→ **TASK TO COMPLETE**: Would you please output the records exactly as they appear below?

→ **Records from a data source**:
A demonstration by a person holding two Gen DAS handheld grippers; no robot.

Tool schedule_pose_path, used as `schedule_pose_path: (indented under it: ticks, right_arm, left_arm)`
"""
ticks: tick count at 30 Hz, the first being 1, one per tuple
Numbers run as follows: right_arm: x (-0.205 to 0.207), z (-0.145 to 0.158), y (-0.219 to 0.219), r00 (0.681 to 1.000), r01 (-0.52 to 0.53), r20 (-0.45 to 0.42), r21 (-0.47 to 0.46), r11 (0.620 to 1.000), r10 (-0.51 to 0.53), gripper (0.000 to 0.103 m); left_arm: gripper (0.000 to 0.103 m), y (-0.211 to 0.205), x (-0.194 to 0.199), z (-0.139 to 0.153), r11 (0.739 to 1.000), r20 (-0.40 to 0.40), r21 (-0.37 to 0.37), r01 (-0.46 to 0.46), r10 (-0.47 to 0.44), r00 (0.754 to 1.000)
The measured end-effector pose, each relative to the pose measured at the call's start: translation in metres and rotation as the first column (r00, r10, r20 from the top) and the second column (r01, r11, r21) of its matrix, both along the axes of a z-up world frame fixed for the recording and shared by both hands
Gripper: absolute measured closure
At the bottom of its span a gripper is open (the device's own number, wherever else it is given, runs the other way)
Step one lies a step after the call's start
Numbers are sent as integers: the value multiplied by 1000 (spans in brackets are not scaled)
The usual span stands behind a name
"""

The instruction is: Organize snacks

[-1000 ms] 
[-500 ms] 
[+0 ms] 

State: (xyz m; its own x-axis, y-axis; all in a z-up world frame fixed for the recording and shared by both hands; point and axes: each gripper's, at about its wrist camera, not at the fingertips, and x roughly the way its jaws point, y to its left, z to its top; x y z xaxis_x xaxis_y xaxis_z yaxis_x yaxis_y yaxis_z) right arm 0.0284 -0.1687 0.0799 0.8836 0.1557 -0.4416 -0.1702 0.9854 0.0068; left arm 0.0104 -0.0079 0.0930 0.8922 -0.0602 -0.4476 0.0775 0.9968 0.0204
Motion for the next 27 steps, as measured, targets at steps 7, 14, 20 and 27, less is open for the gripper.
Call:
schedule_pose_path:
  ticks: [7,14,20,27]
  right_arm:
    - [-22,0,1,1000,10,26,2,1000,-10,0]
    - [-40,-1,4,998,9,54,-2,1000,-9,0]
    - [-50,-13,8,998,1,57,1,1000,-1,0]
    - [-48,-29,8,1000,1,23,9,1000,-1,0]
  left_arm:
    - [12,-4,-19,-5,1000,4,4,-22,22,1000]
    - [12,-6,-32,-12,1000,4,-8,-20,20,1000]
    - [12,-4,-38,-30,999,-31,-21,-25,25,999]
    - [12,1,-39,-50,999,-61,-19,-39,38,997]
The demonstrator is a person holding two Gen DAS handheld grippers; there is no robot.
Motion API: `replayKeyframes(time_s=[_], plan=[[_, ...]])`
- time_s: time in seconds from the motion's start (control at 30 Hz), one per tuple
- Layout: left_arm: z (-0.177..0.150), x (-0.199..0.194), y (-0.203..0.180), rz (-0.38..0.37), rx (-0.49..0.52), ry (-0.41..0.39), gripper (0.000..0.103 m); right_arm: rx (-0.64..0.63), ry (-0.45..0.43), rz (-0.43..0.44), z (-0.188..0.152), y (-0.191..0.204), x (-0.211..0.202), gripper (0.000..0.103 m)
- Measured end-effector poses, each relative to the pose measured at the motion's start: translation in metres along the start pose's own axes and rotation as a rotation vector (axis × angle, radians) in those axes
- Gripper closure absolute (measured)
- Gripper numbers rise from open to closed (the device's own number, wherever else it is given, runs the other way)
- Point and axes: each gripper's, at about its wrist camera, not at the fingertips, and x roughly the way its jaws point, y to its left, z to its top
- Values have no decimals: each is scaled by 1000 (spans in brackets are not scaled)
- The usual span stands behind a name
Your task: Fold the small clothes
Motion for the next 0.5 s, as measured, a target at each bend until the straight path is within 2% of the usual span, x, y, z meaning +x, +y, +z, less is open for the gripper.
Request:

→ **RESULT BELOW**:
A demonstration by a person holding two Gen DAS handheld grippers; no robot.

Tool schedule_pose_path, used as `schedule_pose_path: (indented under it: ticks, right_arm, left_arm)`
"""
ticks: tick count at 30 Hz, the first being 1, one per tuple
Numbers run as follows: right_arm: x (-0.205 to 0.207), z (-0.145 to 0.158), y (-0.219 to 0.219), r00 (0.681 to 1.000), r01 (-0.52 to 0.53), r20 (-0.45 to 0.42), r21 (-0.47 to 0.46), r11 (0.620 to 1.000), r10 (-0.51 to 0.53), gripper (0.000 to 0.103 m); left_arm: gripper (0.000 to 0.103 m), y (-0.211 to 0.205), x (-0.194 to 0.199), z (-0.139 to 0.153), r11 (0.739 to 1.000), r20 (-0.40 to 0.40), r21 (-0.37 to 0.37), r01 (-0.46 to 0.46), r10 (-0.47 to 0.44), r00 (0.754 to 1.000)
The measured end-effector pose, each relative to the pose measured at the call's start: translation in metres and rotation as the first column (r00, r10, r20 from the top) and the second column (r01, r11, r21) of its matrix, both along the axes of a z-up world frame fixed for the recording and shared by both hands
Gripper: absolute measured closure
At the bottom of its span a gripper is open (the device's own number, wherever else it is given, runs the other way)
Step one lies a step after the call's start
Numbers are sent as integers: the value multiplied by 1000 (spans in brackets are not scaled)
The usual span stands behind a name
"""

The instruction is: Organize snacks

[-1000 ms] 
[-500 ms] 
[+0 ms] 

State: (xyz m; its own x-axis, y-axis; all in a z-up world frame fixed for the recording and shared by both hands; point and axes: each gripper's, at about its wrist camera, not at the fingertips, and x roughly the way its jaws point, y to its left, z to its top; x y z xaxis_x xaxis_y xaxis_z yaxis_x yaxis_y yaxis_z) right arm 0.0284 -0.1687 0.0799 0.8836 0.1557 -0.4416 -0.1702 0.9854 0.0068; left arm 0.0104 -0.0079 0.0930 0.8922 -0.0602 -0.4476 0.0775 0.9968 0.0204
Motion for the next 27 steps, as measured, targets at steps 7, 14, 20 and 27, less is open for the gripper.
Call:
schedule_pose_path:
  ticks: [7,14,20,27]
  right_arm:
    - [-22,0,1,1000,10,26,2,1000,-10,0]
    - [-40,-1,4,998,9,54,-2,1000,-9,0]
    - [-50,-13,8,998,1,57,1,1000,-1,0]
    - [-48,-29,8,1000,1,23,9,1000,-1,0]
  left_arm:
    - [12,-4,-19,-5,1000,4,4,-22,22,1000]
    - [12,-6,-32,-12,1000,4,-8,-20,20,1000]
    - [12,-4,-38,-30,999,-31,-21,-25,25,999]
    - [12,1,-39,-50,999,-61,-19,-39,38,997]
The demonstrator is a person holding two Gen DAS handheld grippers; there is no robot.
Motion API: `replayKeyframes(time_s=[_], plan=[[_, ...]])`
- time_s: time in seconds from the motion's start (control at 30 Hz), one per tuple
- Layout: left_arm: z (-0.177..0.150), x (-0.199..0.194), y (-0.203..0.180), rz (-0.38..0.37), rx (-0.49..0.52), ry (-0.41..0.39), gripper (0.000..0.103 m); right_arm: rx (-0.64..0.63), ry (-0.45..0.43), rz (-0.43..0.44), z (-0.188..0.152), y (-0.191..0.204), x (-0.211..0.202), gripper (0.000..0.103 m)
- Measured end-effector poses, each relative to the pose measured at the motion's start: translation in metres along the start pose's own axes and rotation as a rotation vector (axis × angle, radians) in those axes
- Gripper closure absolute (measured)
- Gripper numbers rise from open to closed (the device's own number, wherever else it is given, runs the other way)
- Point and axes: each gripper's, at about its wrist camera, not at the fingertips, and x roughly the way its jaws point, y to its left, z to its top
- Values have no decimals: each is scaled by 1000 (spans in brackets are not scaled)
- The usual span stands behind a name
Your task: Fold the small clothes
Motion for the next 0.5 s, as measured, a target at each bend until the straight path is within 2% of the usual span, x, y, z meaning +x, +y, +z, less is open for the gripper.
Request:

Here is where the answer stops.